DATASET RECORDS:
────────────────

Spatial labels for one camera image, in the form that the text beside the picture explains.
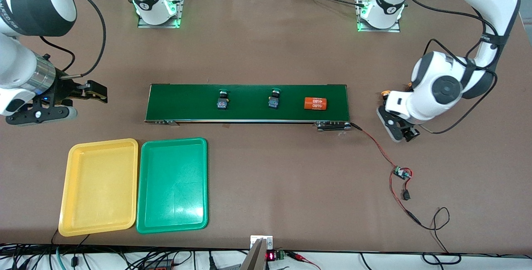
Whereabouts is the orange cylindrical battery cell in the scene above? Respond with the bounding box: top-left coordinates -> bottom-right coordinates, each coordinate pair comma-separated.
303,97 -> 328,111

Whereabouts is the yellow plastic tray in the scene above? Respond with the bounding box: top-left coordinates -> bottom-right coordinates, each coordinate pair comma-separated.
58,138 -> 139,237

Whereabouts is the green plastic tray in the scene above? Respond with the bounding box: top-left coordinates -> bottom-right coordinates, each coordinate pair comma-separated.
136,137 -> 208,234

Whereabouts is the green conveyor belt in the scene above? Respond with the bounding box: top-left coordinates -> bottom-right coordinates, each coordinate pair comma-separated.
144,83 -> 352,132

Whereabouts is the red clip lead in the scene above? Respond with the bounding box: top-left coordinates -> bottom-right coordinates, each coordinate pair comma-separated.
287,251 -> 323,270

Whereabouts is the red plug connector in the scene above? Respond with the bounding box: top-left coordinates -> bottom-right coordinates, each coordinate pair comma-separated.
143,260 -> 175,270

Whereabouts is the grey metal bar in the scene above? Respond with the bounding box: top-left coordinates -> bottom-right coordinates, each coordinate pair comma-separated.
240,239 -> 267,270

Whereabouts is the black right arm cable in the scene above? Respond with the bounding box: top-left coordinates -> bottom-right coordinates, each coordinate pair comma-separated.
39,0 -> 106,80

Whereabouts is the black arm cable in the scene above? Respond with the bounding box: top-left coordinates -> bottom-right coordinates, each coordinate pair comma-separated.
39,0 -> 106,80
401,0 -> 499,134

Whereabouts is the red and black wire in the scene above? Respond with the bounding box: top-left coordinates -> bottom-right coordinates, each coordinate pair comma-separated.
350,123 -> 422,226

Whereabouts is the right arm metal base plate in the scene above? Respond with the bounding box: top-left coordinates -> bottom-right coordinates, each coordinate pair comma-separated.
137,0 -> 186,29

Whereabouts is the black looped cable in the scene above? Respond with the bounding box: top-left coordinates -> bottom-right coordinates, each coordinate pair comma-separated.
420,207 -> 463,265

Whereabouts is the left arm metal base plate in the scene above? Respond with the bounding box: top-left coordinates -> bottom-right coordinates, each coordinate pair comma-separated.
357,0 -> 401,33

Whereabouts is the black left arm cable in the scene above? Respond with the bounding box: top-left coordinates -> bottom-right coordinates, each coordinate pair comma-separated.
401,0 -> 499,134

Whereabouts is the teal cable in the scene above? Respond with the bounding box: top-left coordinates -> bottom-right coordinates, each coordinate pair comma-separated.
55,246 -> 67,270

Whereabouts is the silver mounting bracket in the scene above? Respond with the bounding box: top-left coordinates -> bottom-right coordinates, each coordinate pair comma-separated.
250,235 -> 273,250

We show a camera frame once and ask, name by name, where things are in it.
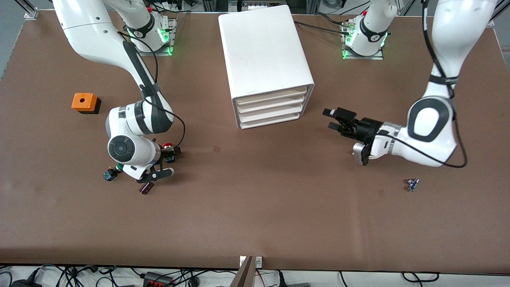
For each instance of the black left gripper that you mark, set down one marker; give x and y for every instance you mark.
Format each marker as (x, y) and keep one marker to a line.
(367, 127)

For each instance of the white plastic drawer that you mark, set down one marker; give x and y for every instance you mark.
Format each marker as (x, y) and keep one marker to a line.
(271, 121)
(271, 113)
(271, 105)
(271, 97)

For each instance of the white drawer cabinet shell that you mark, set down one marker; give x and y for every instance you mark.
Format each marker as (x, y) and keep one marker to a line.
(263, 48)

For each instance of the brown camera stand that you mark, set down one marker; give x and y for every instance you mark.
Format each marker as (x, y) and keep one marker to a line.
(245, 277)

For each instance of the dark purple capacitor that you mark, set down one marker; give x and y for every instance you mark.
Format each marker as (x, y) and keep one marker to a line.
(146, 189)

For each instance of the orange box with hole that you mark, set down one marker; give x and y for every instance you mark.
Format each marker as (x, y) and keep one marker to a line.
(89, 103)

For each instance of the black orange power strip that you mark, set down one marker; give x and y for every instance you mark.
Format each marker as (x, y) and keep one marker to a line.
(157, 280)

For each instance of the red push button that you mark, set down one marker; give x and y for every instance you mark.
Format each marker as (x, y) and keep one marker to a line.
(167, 144)

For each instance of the small blue electronic component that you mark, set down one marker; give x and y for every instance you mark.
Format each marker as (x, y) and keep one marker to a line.
(412, 185)

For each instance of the aluminium corner bracket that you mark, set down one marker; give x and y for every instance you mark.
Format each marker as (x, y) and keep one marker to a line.
(32, 14)
(492, 22)

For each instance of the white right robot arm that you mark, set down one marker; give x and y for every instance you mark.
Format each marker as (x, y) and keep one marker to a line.
(91, 36)

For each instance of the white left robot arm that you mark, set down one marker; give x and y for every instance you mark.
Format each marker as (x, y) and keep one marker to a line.
(458, 28)

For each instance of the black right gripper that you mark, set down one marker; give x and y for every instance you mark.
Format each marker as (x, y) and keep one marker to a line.
(168, 153)

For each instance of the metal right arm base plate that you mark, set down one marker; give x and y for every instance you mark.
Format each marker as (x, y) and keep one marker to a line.
(172, 40)

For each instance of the green push button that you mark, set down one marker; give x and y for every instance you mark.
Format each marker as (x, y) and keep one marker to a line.
(108, 174)

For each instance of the white table edge bracket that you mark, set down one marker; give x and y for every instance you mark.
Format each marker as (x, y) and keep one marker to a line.
(259, 261)

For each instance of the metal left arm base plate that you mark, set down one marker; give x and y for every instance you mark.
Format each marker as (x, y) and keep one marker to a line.
(346, 56)

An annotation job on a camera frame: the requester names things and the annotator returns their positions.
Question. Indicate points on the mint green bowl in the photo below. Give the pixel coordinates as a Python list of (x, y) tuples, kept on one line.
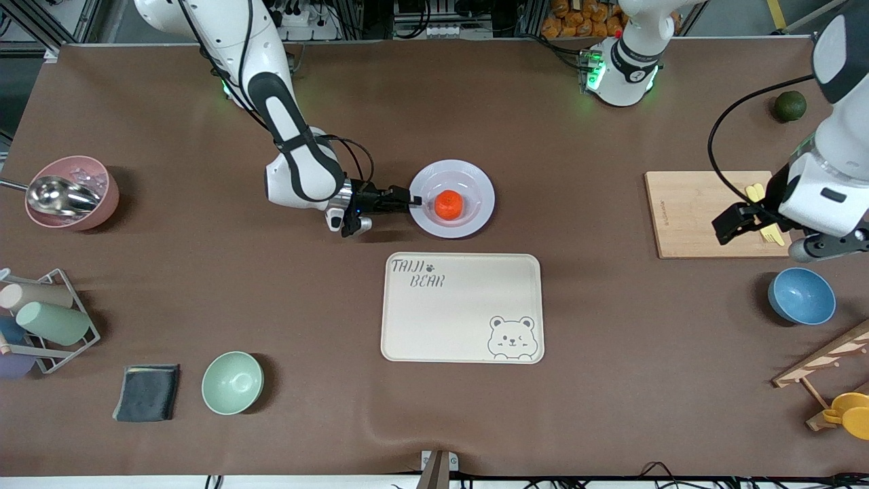
[(232, 384)]

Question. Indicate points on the dark green round fruit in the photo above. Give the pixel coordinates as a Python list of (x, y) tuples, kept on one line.
[(791, 106)]

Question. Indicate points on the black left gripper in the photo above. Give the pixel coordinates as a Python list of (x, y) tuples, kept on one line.
[(766, 206)]

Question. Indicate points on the orange mandarin fruit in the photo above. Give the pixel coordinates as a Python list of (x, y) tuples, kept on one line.
[(450, 205)]

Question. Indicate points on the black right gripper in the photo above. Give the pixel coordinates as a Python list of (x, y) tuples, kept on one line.
[(367, 201)]

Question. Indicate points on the mint green cup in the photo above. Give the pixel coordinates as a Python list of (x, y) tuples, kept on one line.
[(54, 324)]

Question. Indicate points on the blue bowl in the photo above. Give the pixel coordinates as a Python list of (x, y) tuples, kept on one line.
[(801, 295)]

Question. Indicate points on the bamboo cutting board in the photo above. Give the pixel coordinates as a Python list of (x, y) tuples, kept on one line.
[(686, 217)]

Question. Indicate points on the metal table clamp bracket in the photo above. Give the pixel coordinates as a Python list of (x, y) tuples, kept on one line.
[(438, 472)]

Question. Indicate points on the dark grey folded cloth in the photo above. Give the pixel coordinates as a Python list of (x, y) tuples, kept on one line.
[(146, 394)]

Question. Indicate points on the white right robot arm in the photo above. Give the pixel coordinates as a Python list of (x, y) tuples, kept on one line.
[(299, 170)]

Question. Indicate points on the white power strip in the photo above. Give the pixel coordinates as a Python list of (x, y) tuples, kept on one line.
[(455, 30), (305, 30)]

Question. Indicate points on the blue cup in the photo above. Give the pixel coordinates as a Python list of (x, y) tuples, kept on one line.
[(10, 331)]

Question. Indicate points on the yellow mug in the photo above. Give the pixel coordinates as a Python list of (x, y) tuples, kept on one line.
[(852, 414)]

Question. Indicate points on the beige cup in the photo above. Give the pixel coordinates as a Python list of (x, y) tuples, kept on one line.
[(41, 297)]

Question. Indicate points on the pile of bagged oranges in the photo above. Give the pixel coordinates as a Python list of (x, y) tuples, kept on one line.
[(570, 24)]

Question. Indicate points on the metal scoop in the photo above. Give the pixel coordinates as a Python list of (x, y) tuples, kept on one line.
[(58, 195)]

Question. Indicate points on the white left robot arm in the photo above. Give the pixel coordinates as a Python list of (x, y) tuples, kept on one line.
[(835, 136)]

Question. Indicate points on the purple cup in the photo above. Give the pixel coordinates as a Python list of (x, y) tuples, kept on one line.
[(13, 367)]

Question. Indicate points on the pale blue round plate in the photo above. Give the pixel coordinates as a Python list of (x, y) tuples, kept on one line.
[(448, 170)]

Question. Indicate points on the wooden peg drying rack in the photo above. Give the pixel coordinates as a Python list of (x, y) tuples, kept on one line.
[(815, 363)]

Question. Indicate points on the pink bowl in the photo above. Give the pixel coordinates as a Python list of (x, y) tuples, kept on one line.
[(102, 204)]

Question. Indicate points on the cream tray with bear print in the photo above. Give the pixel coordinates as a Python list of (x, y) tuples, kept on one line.
[(441, 326)]

────────────────

REQUIREMENT:
Find the line with "Question. Indicate points on the pale" in the listing above, then write out that line and each remaining line exactly, with no other text.

YOUR RESPONSE:
Question. Indicate points on the pale blue round plate in the photo above. Give the pixel coordinates as a Python list of (x, y) tuples, kept on one line.
[(448, 170)]

Question. Indicate points on the wooden peg drying rack in the photo above. Give the pixel coordinates as a Python list of (x, y) tuples, kept on one line.
[(815, 363)]

Question. Indicate points on the pink bowl in the photo above. Give the pixel coordinates as a Python list of (x, y) tuples, kept on one line.
[(102, 204)]

Question. Indicate points on the cream tray with bear print in the photo above. Give the pixel coordinates as a Python list of (x, y) tuples, kept on one line.
[(441, 326)]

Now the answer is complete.